__PROBLEM DESCRIPTION__:
Every single entry below should be reproduced verbatim.

+ + +

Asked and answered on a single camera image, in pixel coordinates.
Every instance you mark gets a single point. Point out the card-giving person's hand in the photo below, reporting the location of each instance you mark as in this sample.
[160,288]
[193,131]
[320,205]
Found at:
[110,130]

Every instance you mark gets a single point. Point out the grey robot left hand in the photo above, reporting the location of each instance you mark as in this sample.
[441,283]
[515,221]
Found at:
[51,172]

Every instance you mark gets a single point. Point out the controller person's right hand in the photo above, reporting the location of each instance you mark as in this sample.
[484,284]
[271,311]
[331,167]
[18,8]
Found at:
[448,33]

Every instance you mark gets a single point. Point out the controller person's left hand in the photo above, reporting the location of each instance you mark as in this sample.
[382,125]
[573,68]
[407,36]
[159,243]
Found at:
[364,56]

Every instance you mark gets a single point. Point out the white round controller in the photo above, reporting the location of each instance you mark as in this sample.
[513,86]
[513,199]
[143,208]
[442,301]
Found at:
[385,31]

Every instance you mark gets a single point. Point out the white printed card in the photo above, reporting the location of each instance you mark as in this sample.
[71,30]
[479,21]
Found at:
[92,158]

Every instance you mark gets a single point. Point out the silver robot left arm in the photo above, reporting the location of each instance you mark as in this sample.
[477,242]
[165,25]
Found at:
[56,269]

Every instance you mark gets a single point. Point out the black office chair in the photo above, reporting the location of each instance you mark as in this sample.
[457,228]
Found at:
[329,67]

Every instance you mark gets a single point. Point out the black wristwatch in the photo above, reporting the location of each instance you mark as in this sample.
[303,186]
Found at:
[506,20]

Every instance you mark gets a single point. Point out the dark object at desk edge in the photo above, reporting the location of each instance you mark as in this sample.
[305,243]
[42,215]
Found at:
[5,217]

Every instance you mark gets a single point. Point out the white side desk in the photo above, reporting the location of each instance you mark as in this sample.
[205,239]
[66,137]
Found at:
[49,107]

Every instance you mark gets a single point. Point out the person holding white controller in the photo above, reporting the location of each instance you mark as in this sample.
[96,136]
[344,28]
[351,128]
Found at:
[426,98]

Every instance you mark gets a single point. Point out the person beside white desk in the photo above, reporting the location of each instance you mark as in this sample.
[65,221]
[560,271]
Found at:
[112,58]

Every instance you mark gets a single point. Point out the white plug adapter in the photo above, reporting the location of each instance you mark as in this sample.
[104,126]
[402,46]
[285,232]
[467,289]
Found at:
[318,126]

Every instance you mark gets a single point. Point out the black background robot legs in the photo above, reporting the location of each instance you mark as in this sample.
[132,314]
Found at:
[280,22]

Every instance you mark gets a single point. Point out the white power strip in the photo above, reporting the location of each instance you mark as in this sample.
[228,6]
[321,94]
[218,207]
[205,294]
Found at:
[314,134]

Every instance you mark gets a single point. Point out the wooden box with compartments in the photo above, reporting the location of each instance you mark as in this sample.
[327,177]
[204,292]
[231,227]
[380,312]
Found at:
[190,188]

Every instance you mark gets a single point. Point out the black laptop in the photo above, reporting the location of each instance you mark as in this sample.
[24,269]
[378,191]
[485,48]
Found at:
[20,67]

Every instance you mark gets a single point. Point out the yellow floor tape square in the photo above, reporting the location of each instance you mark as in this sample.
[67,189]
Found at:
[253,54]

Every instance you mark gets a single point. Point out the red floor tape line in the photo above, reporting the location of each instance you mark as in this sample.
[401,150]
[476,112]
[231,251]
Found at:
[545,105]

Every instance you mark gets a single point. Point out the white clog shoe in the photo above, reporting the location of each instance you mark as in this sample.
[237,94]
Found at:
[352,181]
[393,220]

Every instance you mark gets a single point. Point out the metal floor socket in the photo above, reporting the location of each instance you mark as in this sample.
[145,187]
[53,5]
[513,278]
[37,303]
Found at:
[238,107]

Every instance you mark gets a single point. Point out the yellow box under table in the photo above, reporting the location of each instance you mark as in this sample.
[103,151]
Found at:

+ + +

__RESULT OF THE TASK__:
Asked and answered on a single camera image, in pixel coordinates.
Every instance you mark gets a single point. Point out the card-giving person's hand in the photo below, reporting the location of each instance you mark as in this sample.
[160,288]
[193,131]
[320,205]
Found at:
[110,130]

Every instance you mark gets a single point. Point out the grey robot left hand in the photo above, reporting the location of each instance you mark as in this sample.
[441,283]
[515,221]
Found at:
[51,172]

Every instance you mark gets a single point. Point out the controller person's right hand in the photo above, reporting the location of each instance you mark as in this sample.
[484,284]
[271,311]
[331,167]
[18,8]
Found at:
[448,33]

Every instance you mark gets a single point. Point out the controller person's left hand in the photo above, reporting the location of each instance you mark as in this sample.
[382,125]
[573,68]
[407,36]
[159,243]
Found at:
[364,56]

Every instance you mark gets a single point. Point out the white round controller in the photo above, reporting the location of each instance you mark as in this sample.
[513,86]
[513,199]
[143,208]
[442,301]
Found at:
[385,31]

Every instance you mark gets a single point. Point out the white printed card in the photo above, reporting the location of each instance you mark as in this sample.
[71,30]
[479,21]
Found at:
[92,158]

Every instance you mark gets a single point. Point out the silver robot left arm in the photo above, reporting the location of each instance you mark as in this sample.
[477,242]
[165,25]
Found at:
[56,269]

Every instance you mark gets a single point. Point out the black office chair in the photo above, reporting the location of each instance you mark as in this sample.
[457,228]
Found at:
[329,67]

Every instance you mark gets a single point. Point out the black wristwatch in the photo above, reporting the location of each instance you mark as in this sample.
[303,186]
Found at:
[506,20]

Every instance you mark gets a single point. Point out the dark object at desk edge in the photo above, reporting the location of each instance you mark as in this sample.
[305,243]
[42,215]
Found at:
[5,217]

Every instance you mark gets a single point. Point out the white side desk in the photo above, reporting the location of each instance you mark as in this sample.
[205,239]
[66,137]
Found at:
[49,107]

Every instance you mark gets a single point. Point out the person holding white controller in the photo above, reporting the location of each instance you mark as in this sample.
[96,136]
[344,28]
[351,128]
Found at:
[426,98]

Every instance you mark gets a single point. Point out the person beside white desk in the photo above, reporting the location of each instance you mark as in this sample.
[65,221]
[560,271]
Found at:
[112,58]

Every instance you mark gets a single point. Point out the white plug adapter in the photo above, reporting the location of each instance you mark as in this sample.
[104,126]
[402,46]
[285,232]
[467,289]
Found at:
[318,126]

Every instance you mark gets a single point. Point out the black background robot legs in the photo above, reporting the location of each instance you mark as in this sample.
[132,314]
Found at:
[280,22]

Every instance you mark gets a single point. Point out the white power strip in the photo above, reporting the location of each instance you mark as in this sample.
[228,6]
[321,94]
[218,207]
[205,294]
Found at:
[314,134]

Every instance you mark gets a single point. Point out the wooden box with compartments in the photo above, reporting the location of each instance you mark as in this sample.
[327,177]
[204,292]
[231,227]
[380,312]
Found at:
[190,188]

Every instance you mark gets a single point. Point out the black laptop in the photo above, reporting the location of each instance you mark as in this sample.
[24,269]
[378,191]
[485,48]
Found at:
[20,67]

Every instance you mark gets a single point. Point out the yellow floor tape square in the photo above, reporting the location of each instance you mark as in this sample.
[67,189]
Found at:
[253,54]

Every instance you mark gets a single point. Point out the red floor tape line in the photo above, reporting the location of each instance you mark as in this sample.
[401,150]
[476,112]
[231,251]
Found at:
[545,105]

Every instance you mark gets a single point. Point out the white clog shoe in the photo above, reporting the location of each instance you mark as in this sample.
[237,94]
Found at:
[352,181]
[393,220]

Every instance you mark gets a single point. Point out the metal floor socket in the photo above, reporting the location of each instance you mark as in this sample.
[145,187]
[53,5]
[513,278]
[37,303]
Found at:
[238,107]

Every instance you mark gets a single point. Point out the yellow box under table in the photo above, reporting the location of each instance you mark as in this sample.
[103,151]
Found at:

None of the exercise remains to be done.